▶ [What you need to do] The first line to keep is the one containing "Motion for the"; restate it and all lines after it through the end of the material, word for word and nothing else.

%%

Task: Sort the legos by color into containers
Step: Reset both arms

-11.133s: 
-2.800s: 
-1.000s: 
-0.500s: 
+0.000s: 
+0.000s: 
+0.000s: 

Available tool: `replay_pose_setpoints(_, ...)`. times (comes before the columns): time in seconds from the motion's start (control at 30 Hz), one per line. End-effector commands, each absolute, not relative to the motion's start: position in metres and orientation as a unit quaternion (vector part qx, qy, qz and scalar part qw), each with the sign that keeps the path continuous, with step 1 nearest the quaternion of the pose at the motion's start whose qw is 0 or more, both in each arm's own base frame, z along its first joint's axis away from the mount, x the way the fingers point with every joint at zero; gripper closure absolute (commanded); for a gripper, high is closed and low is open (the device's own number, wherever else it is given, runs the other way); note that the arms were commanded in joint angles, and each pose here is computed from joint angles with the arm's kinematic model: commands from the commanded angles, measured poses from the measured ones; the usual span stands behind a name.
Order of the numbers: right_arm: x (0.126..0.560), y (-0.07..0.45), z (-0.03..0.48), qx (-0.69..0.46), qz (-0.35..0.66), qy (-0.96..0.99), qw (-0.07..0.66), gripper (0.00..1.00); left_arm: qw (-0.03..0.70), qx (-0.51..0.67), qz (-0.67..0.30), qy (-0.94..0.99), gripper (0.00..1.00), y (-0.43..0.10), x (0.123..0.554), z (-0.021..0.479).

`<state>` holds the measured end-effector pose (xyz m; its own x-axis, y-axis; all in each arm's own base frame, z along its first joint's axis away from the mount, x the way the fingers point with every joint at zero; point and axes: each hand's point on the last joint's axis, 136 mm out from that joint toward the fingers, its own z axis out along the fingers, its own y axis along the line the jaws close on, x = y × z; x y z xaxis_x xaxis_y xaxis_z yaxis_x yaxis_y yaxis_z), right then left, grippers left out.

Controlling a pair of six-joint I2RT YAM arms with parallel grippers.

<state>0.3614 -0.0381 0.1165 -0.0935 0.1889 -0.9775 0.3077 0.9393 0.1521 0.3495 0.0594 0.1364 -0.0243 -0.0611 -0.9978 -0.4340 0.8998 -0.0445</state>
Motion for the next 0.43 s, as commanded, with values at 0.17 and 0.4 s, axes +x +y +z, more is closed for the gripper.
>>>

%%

▶ [Solution for this task]
Motion for the next 0.43 s, as commanded, with values at 0.17 and 0.4 s, axes +x +y +z, more is closed for the gripper.
>>>

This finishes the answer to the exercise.